In bacteria, RNA polymerase (RNAP) initiates transcription by synthesizing short transcripts that are either released or extended to allow RNAP to escape from the promoter. The mechanism of initial transcription is unclear due to the presence of transient intermediates and molecular heterogeneity. Here, we studied initial transcription on a lac promoter using single-molecule fluorescence observations of DNA scrunching on immobilized transcription complexes. Our work revealed a long pause ("initiation pause," ∼20 s) after synthesis of a 6-mer RNA; such pauses can serve as regulatory checkpoints. Region sigma 3.2, which contains a loop blocking the RNA exit channel, was a major pausing determinant. We also obtained evidence for RNA backtracking during abortive initial transcription and for additional pausing prior to escape. We summarized our work in a model for initial transcription, in which pausing is controlled by a complex set of determinants that modulate the transition from a 6- to a 7-nt RNA.

Dominant-Negative Effect of a Missense Variant in the TASK-2 (KCNK5) K+ Channel Associated with Balkan Endemic Nephropathy.

PloS one 11 (2016) e0156456-

AP Reed, G Bucci, F Abd-Wahab, SJ Tucker

TASK-2, a member of the Two-Pore Domain (K2P) subfamily of K+ channels, is encoded by the KCNK5 gene. The channel is expressed primarily in renal epithelial tissues and a potentially deleterious missense variant in KCNK5 has recently been shown to be prevalent amongst patients predisposed to the development of Balkan Endemic Nephropathy (BEN), a chronic tubulointerstitial renal disease of unknown etiology. In this study we show that this variant (T108P) results in a complete loss of channel function and is associated with a major reduction in TASK-2 channel subunits at the cell surface. Furthermore, these mutant subunits have a suppressive or 'dominant-negative' effect on channel function when coexpressed with wild-type subunits. This missense variant is located at the extracellular surface of the M2 transmembrane helix and by using a combination of structural modelling and further functional analysis we also show that this highly-conserved threonine residue is critical for the correct function of other K2P channels. These results therefore provide further structural and functional insights into the possible pathophysiological effects of this missense variant in TASK-2.

Solution-Based Single-Molecule FRET Studies of K(+) Channel Gating in a Lipid Bilayer.
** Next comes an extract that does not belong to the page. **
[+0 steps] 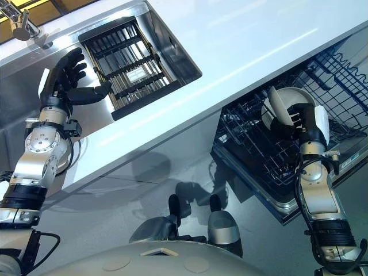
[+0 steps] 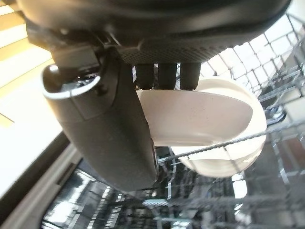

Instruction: Pick up plates and place into dishwasher.

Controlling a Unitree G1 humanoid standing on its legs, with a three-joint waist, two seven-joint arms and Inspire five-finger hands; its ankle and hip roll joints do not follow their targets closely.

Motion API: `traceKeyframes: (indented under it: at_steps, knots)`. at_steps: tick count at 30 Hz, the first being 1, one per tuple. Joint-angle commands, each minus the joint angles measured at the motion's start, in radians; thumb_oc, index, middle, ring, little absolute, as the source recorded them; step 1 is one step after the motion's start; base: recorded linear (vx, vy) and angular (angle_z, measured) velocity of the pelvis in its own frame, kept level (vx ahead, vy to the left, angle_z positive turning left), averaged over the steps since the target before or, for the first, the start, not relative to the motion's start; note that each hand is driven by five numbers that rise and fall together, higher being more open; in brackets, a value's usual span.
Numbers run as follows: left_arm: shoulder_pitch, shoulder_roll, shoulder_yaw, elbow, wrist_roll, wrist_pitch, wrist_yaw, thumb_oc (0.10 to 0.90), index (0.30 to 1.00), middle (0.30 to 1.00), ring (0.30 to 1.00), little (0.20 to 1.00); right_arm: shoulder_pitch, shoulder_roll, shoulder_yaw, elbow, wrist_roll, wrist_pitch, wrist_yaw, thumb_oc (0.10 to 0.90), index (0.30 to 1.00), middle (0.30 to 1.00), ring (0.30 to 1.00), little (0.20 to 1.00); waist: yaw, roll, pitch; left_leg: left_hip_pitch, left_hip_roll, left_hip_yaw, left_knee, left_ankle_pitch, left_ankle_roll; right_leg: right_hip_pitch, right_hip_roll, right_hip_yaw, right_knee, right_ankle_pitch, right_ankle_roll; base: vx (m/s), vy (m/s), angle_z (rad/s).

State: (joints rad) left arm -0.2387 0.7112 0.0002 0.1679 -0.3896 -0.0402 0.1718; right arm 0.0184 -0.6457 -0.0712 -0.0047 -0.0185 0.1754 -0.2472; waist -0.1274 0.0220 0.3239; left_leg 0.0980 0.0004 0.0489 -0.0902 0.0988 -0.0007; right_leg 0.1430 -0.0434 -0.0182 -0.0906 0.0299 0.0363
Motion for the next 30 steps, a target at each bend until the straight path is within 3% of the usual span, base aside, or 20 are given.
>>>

Biophysical Journal 110 (2016) 2663-2670

EE Sadler, AN Kapanidis, SJ Tucker

Ion channels are dynamic multimeric proteins that often undergo multiple unsynchronized structural movements as they switch between their open and closed states. Such structural changes are difficult to measure within the context of a native lipid bilayer and have often been monitored via macroscopic changes in Förster resonance energy transfer (FRET) between probes attached to different parts of the protein. However, the resolution of this approach is limited by ensemble averaging of structurally heterogeneous subpopulations. These problems can be overcome by measurement of FRET in single molecules, but this presents many challenges, in particular the ability to control labeling of subunits within a multimeric protein with acceptor and donor fluorophores, as well as the requirement to image large numbers of individual molecules in a membrane environment. To address these challenges, we randomly labeled tetrameric KirBac1.1 potassium channels, reconstituted them into lipid nanodiscs, and performed single-molecule FRET confocal microscopy with alternating-laser excitation as the channels diffused in solution. These solution-based single-molecule FRET measurements of a multimeric ion channel in a lipid bilayer have allowed us to probe the structural changes that occur upon channel activation and inhibition. Our results provide direct evidence of the twist-to-shrink movement of the helix bundle crossing during channel gating and demonstrate how this method might be applied to real-time structural studies of ion channel gating.